# Pandas and time series

[`pandas`](http://pandas.pydata.org/) is a Python library for doing statistics and working with time series. Just as `numpy`, `pandas` is not part of the standard library but comes bundled with [Anaconda](01_anaconda.ipynb). `pandas` is conventionally imported as

    import pandas as pd
    
The main data structure in `pandas` is the __DataFrame__ which is a collection of __Series__. A __Series__ is similar to a one-dimension `numpy` __Array__, but has some added metadata and functionality. A __DataFrame__ resembles the way data are stored in SQL databases or spreadsheets. If you have seen data frames in `R`, they are quite similar.

In [None]:
import pandas as pd
pd.__version__

## Reading data with `pandas`

The `pandas` library comes with several functions for reading data in different formats. Try typing

    pd.read
    
and then hitting `<tab>` to see a list of `read`-functions in `pandas`. Here we will use the `pd.read_csv`-function for our examples. As with the `numpy`-functions, all the file handling is done by `pandas` so that we need only to pass it a filename. The following CSV-file is easily handled by the `pandas`-CSV-reader although it contains missing data, funky quotes and a newline in the middle of the description field.

In [None]:
!cat data/pandas_simple.csv

In [None]:
df = pd.read_csv('data/pandas_simple.csv')
df

Individual columns of the data frame (i.e. Series) can be accessed by name, using either dot- or square bracket-notation.

In [None]:
df.Year

In [None]:
df['Price']

The Series support some basic operations directly.

In [None]:
df.Year.min()

In [None]:
df.Price.median()

## Time Series

`pandas` has good support for working with time series.

In [None]:
co2 = pd.read_csv('data/co2-ppm-mauna-loa-19651980.csv',
                  index_col=0, parse_dates=True)
co2.head()

In [None]:
co2['CO2 (ppm) mauna loa, 1965-1980'].mean()

In [None]:
daily_co2 = co2.asfreq('1W', method='pad')
daily_co2.head()

See the [`pandas` documentation](http://pandas.pydata.org/pandas-docs/stable/timeseries.html) for more information on Time Series

## Dealing with bad structure

Data often comes in a structure that is different from how we want to work with it. Let us look at an example of data in a very plain format, and how we can make it more usable for analysis.

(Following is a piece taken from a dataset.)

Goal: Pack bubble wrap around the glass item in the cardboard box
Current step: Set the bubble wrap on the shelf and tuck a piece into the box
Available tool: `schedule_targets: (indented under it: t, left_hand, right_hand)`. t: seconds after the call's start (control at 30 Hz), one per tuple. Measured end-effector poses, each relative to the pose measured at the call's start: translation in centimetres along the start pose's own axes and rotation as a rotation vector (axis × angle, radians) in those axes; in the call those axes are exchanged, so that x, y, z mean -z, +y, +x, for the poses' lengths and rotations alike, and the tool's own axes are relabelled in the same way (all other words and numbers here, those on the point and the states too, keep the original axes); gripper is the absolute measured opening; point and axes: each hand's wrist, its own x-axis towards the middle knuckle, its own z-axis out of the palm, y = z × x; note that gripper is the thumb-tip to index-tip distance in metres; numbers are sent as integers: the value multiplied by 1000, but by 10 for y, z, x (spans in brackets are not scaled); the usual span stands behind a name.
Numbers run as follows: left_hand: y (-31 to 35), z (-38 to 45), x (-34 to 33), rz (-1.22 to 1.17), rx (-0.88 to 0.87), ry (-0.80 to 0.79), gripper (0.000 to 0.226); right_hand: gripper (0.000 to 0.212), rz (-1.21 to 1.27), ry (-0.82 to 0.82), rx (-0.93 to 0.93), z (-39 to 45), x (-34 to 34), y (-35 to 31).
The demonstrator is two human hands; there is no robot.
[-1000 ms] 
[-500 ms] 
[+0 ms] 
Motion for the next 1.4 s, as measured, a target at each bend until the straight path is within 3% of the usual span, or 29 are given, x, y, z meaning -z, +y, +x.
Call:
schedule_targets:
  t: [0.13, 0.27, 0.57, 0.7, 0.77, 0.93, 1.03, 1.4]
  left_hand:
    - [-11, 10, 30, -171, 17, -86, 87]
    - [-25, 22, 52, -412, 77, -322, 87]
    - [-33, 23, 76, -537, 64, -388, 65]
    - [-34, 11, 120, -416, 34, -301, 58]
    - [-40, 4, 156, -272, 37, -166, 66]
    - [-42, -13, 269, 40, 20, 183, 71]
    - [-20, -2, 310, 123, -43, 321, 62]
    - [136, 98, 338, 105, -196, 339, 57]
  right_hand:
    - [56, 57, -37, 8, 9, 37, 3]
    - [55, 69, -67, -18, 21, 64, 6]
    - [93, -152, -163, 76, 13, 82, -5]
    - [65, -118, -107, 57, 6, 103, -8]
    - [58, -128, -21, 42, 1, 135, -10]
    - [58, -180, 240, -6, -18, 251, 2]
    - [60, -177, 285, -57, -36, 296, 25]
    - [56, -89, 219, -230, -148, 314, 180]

The following is another data set from [Statistics Norway](http://www.ssb.no/). This is the [Population 1 January and population changes during the calendar year. Whole country, 1951 - latest year](http://data.ssb.no/api/v0/dataset/49626.csv?lang=en) dataset available as one of the [ready-made datasets](http://data.ssb.no/api/v0/dataset/?lang=en). Let's have a look at it:

In [None]:
!head data/pop_norway.csv

We can of course read the data using `pandas`.

In [None]:
pop = pd.read_csv('data/pop_norway.csv')
pop.head(8)

However, working with data in this form will be a pain. The year is not a proper date, and each time we look at a population value, we also need to check the `contents`-column in order to figure out how to interpret the value. Let us instead turn the `contents`-column into column headers.

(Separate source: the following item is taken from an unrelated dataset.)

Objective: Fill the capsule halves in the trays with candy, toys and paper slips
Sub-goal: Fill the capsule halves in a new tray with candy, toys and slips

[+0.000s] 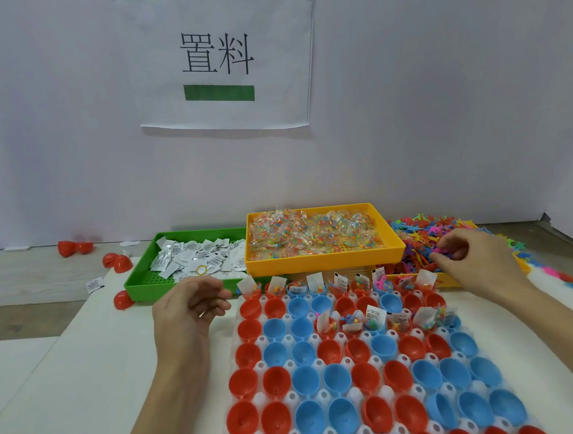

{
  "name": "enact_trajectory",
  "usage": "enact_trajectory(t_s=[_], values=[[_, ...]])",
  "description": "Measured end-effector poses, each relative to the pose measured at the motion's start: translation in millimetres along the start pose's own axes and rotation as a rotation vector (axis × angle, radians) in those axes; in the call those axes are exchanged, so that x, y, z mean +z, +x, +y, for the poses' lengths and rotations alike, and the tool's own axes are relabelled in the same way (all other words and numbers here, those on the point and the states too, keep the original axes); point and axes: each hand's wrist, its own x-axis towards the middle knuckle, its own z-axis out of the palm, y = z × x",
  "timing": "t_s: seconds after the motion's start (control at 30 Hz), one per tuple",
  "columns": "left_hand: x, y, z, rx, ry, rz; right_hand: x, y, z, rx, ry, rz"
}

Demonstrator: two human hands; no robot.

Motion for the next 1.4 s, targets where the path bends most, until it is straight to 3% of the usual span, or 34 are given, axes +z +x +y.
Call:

We start by reading the data again, creating a _multi-index_:

In [None]:
pop = pd.read_csv('data/pop_norway.csv', parse_dates=[1, ], index_col=(0, 1, 2))
pop.head(8)

The functions `stack` and `unstack` can be used to _pivot_ data. I.e. moving data from indices to columns or vice versa.

In [None]:
pop = pop.unstack()
pop.head()

The table now looks much nicer and more convenient to work with. However, we are left with some unnecessary levels of information, which also makes the data harder to get to. These can be removed with the `droplevel`-function.

In [None]:
pop.index = pop.index.droplevel(level=0)
pop.head()

In [None]:
pop.columns = pop.columns.droplevel(level=0)
pop.head()

Here are some simple examples of analysis we can now easily do:

_Which years are __In-migration__ higher than __Live births__?_

In [None]:
pop[pop['In-migration'] > pop['Live births']]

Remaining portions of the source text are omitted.